"""

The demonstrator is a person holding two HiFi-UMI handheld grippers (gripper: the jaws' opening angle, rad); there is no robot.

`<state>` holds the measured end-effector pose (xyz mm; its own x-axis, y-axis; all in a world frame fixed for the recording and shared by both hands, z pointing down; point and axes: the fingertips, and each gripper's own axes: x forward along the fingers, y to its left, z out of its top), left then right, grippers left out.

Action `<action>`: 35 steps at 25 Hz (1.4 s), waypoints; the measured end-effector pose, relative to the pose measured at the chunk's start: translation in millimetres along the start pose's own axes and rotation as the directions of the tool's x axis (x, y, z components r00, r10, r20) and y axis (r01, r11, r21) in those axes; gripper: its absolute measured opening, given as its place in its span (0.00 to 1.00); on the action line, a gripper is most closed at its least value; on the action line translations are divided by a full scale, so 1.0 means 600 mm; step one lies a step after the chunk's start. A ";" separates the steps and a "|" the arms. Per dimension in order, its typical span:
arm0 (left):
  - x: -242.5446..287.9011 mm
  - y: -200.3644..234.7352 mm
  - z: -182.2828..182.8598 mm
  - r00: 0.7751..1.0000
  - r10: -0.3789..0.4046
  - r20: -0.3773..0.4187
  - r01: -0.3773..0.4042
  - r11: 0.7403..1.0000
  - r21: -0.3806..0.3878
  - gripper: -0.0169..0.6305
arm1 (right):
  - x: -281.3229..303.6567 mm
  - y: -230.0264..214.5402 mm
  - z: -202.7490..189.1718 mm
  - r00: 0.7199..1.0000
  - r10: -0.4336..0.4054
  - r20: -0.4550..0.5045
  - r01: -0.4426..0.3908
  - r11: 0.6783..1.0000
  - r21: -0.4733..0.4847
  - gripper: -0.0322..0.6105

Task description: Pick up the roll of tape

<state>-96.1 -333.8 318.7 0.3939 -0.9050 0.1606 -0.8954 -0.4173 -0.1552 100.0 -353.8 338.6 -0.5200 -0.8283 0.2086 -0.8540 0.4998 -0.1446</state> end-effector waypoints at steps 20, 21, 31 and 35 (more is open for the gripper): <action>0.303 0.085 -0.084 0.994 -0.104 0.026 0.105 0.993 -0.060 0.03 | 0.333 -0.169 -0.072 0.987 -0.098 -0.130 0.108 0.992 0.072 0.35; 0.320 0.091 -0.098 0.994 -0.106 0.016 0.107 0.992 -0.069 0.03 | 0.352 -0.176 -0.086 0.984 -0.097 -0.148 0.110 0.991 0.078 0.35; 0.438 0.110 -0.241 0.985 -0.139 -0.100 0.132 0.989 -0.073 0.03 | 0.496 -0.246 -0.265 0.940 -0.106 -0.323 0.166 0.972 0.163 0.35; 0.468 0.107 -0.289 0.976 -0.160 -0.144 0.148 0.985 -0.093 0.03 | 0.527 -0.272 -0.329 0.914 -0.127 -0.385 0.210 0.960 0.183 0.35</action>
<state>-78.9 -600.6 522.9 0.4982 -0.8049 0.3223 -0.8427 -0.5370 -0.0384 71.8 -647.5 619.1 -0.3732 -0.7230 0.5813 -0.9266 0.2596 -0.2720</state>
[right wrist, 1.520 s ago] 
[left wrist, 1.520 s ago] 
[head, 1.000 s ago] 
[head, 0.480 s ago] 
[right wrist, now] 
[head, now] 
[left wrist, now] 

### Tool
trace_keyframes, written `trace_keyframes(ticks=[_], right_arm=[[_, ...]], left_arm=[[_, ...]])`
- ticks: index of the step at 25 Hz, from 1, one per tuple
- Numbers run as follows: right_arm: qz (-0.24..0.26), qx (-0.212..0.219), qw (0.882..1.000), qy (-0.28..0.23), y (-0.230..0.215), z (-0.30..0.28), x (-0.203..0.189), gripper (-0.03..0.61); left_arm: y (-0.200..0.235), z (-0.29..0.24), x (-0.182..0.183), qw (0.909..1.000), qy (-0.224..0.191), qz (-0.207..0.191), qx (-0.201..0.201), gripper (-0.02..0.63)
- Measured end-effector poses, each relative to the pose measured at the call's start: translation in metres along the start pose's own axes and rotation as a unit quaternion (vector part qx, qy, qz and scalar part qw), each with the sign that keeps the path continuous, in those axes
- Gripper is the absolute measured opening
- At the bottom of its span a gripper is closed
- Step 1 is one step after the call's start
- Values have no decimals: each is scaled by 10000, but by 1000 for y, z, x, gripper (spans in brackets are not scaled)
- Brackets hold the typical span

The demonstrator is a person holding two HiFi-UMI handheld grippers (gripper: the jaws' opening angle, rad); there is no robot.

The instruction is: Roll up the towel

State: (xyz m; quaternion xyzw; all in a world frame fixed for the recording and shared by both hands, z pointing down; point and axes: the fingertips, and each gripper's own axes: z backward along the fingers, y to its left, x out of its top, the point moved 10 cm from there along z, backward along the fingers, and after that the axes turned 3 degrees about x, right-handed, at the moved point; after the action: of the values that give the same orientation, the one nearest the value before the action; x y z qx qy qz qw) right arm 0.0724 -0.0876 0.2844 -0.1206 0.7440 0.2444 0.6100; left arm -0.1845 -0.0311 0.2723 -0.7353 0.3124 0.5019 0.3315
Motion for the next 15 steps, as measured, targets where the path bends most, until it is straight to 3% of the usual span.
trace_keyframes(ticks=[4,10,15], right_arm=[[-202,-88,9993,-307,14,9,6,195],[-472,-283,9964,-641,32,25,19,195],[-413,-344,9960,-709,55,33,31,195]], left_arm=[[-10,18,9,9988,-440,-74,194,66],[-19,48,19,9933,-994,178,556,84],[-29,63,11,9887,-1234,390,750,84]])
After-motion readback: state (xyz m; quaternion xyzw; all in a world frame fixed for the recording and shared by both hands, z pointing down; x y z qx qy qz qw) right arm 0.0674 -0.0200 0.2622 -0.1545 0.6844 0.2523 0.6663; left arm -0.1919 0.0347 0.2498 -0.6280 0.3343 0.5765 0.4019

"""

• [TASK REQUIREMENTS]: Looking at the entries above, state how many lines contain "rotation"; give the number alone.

• [TASK RESULT]: 2